START EXCERPTED RECORDS
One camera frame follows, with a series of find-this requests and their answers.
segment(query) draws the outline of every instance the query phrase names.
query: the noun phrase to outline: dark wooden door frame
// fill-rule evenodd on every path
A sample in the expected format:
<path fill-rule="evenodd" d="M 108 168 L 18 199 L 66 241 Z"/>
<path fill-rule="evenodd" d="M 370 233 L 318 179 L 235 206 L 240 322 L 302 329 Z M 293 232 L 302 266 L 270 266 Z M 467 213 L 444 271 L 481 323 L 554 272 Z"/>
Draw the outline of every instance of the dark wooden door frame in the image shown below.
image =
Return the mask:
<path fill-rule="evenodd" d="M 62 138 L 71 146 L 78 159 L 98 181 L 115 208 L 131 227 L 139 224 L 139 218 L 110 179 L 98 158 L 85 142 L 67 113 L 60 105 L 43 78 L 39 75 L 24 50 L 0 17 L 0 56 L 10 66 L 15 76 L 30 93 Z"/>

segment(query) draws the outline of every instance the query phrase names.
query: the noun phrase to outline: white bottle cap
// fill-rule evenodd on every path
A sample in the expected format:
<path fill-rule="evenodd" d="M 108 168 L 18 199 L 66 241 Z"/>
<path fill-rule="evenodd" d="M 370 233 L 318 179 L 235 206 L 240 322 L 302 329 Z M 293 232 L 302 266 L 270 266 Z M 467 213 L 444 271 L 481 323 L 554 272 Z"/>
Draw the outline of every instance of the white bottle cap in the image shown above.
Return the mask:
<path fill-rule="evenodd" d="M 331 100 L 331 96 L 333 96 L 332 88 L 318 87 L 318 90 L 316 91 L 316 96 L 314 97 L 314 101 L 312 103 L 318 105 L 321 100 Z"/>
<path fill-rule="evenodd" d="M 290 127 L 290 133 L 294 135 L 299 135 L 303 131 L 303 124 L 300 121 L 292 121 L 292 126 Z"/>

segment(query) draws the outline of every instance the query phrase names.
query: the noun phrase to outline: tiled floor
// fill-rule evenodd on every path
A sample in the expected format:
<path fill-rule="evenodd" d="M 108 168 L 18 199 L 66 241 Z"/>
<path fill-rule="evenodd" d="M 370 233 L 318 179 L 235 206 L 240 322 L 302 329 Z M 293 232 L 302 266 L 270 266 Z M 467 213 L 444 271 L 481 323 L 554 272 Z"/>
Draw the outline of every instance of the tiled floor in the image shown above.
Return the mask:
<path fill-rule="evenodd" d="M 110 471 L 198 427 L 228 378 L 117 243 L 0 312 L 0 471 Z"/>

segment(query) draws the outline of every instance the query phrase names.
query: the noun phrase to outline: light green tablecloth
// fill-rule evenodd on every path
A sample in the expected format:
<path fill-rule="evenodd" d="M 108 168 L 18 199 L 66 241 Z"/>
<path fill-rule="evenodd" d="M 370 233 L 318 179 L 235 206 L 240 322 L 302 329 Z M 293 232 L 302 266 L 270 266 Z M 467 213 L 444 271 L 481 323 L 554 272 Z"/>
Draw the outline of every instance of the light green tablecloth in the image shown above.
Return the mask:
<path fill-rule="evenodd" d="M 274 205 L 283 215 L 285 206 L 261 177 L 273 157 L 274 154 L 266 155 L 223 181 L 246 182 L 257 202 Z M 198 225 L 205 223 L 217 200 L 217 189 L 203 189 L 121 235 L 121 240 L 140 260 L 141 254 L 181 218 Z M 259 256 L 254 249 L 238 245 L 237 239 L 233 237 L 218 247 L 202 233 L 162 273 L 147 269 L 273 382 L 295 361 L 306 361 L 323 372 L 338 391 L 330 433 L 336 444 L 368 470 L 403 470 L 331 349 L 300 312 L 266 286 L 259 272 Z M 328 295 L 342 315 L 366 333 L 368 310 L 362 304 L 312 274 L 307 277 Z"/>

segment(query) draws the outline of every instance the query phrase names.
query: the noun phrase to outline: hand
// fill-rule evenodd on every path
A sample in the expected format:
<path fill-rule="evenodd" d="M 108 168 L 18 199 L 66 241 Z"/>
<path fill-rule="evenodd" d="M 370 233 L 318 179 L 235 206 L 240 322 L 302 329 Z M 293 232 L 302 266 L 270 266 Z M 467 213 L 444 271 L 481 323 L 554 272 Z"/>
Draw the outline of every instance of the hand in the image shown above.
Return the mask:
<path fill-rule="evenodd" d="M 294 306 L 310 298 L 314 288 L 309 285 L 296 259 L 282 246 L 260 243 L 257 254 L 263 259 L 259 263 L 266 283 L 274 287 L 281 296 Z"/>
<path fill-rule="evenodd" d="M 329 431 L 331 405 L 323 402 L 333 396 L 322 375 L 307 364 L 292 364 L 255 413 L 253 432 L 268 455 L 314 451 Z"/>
END EXCERPTED RECORDS
* _INSTRUCTIONS FOR THE TASK_
The whole of the data is to be returned with every line intact.

* _RESULT BELOW_
One camera frame follows, with a series of find-this requests and their answers.
segment(query) draws the outline of every instance the query phrase names.
query: the noun phrase to outline: dark wooden door frame
// fill-rule evenodd on every path
A sample in the expected format:
<path fill-rule="evenodd" d="M 108 168 L 18 199 L 66 241 Z"/>
<path fill-rule="evenodd" d="M 370 233 L 318 179 L 235 206 L 240 322 L 302 329 Z M 293 232 L 302 266 L 270 266 Z M 467 213 L 444 271 L 481 323 L 554 272 Z"/>
Draw the outline of every instance of the dark wooden door frame in the image shown below.
image =
Return the mask:
<path fill-rule="evenodd" d="M 62 138 L 71 146 L 78 159 L 98 181 L 115 208 L 131 227 L 139 224 L 139 218 L 110 179 L 98 158 L 85 142 L 67 113 L 60 105 L 43 78 L 39 75 L 24 50 L 0 17 L 0 56 L 10 66 L 15 76 L 30 93 Z"/>

segment(query) draws the outline of every instance the query phrase names.
query: the noun phrase to outline: white bottle cap
// fill-rule evenodd on every path
A sample in the expected format:
<path fill-rule="evenodd" d="M 108 168 L 18 199 L 66 241 Z"/>
<path fill-rule="evenodd" d="M 370 233 L 318 179 L 235 206 L 240 322 L 302 329 Z M 293 232 L 302 266 L 270 266 Z M 467 213 L 444 271 L 481 323 L 554 272 Z"/>
Draw the outline of every instance of the white bottle cap in the image shown above.
Return the mask:
<path fill-rule="evenodd" d="M 331 100 L 331 96 L 333 96 L 332 88 L 318 87 L 318 90 L 316 91 L 316 96 L 314 97 L 314 101 L 312 103 L 318 105 L 321 100 Z"/>
<path fill-rule="evenodd" d="M 290 127 L 290 133 L 294 135 L 299 135 L 303 131 L 303 124 L 300 121 L 292 121 L 292 126 Z"/>

segment(query) draws the outline of every instance the query phrase names.
query: the noun phrase to outline: tiled floor
// fill-rule evenodd on every path
A sample in the expected format:
<path fill-rule="evenodd" d="M 108 168 L 18 199 L 66 241 Z"/>
<path fill-rule="evenodd" d="M 370 233 L 318 179 L 235 206 L 240 322 L 302 329 Z M 293 232 L 302 266 L 270 266 Z M 467 213 L 444 271 L 481 323 L 554 272 Z"/>
Draw the outline of every instance of the tiled floor in the image shown above.
Return the mask:
<path fill-rule="evenodd" d="M 110 471 L 198 427 L 228 378 L 117 243 L 0 312 L 0 471 Z"/>

segment(query) draws the outline of every instance the query phrase names.
query: the noun phrase to outline: light green tablecloth
// fill-rule evenodd on every path
A sample in the expected format:
<path fill-rule="evenodd" d="M 108 168 L 18 199 L 66 241 Z"/>
<path fill-rule="evenodd" d="M 370 233 L 318 179 L 235 206 L 240 322 L 302 329 Z M 293 232 L 302 266 L 270 266 Z M 467 213 L 444 271 L 481 323 L 554 272 Z"/>
Draw the outline of every instance of the light green tablecloth in the image shown above.
Return the mask:
<path fill-rule="evenodd" d="M 274 205 L 283 215 L 285 206 L 261 177 L 273 157 L 274 154 L 266 155 L 223 181 L 246 182 L 257 202 Z M 198 225 L 205 223 L 217 200 L 217 189 L 203 189 L 121 235 L 121 240 L 140 260 L 141 254 L 181 218 Z M 259 256 L 254 249 L 238 245 L 237 239 L 233 237 L 218 247 L 202 233 L 162 273 L 147 269 L 273 382 L 295 361 L 306 361 L 323 372 L 338 391 L 330 433 L 336 444 L 368 470 L 403 470 L 331 349 L 300 312 L 266 286 L 259 272 Z M 328 295 L 342 315 L 366 333 L 368 310 L 362 304 L 312 274 L 307 277 Z"/>

segment(query) draws the outline of every instance the query phrase names.
query: the noun phrase to outline: hand
// fill-rule evenodd on every path
A sample in the expected format:
<path fill-rule="evenodd" d="M 108 168 L 18 199 L 66 241 Z"/>
<path fill-rule="evenodd" d="M 370 233 L 318 179 L 235 206 L 240 322 L 302 329 Z M 293 232 L 302 266 L 270 266 Z M 467 213 L 444 271 L 481 323 L 554 272 Z"/>
Draw the outline of every instance of the hand in the image shown above.
Return the mask:
<path fill-rule="evenodd" d="M 294 306 L 310 298 L 314 288 L 309 285 L 296 259 L 282 246 L 260 243 L 257 254 L 263 259 L 259 263 L 266 283 L 274 287 L 281 296 Z"/>
<path fill-rule="evenodd" d="M 329 431 L 331 405 L 323 402 L 333 396 L 322 375 L 307 364 L 292 364 L 255 413 L 253 432 L 268 455 L 314 451 Z"/>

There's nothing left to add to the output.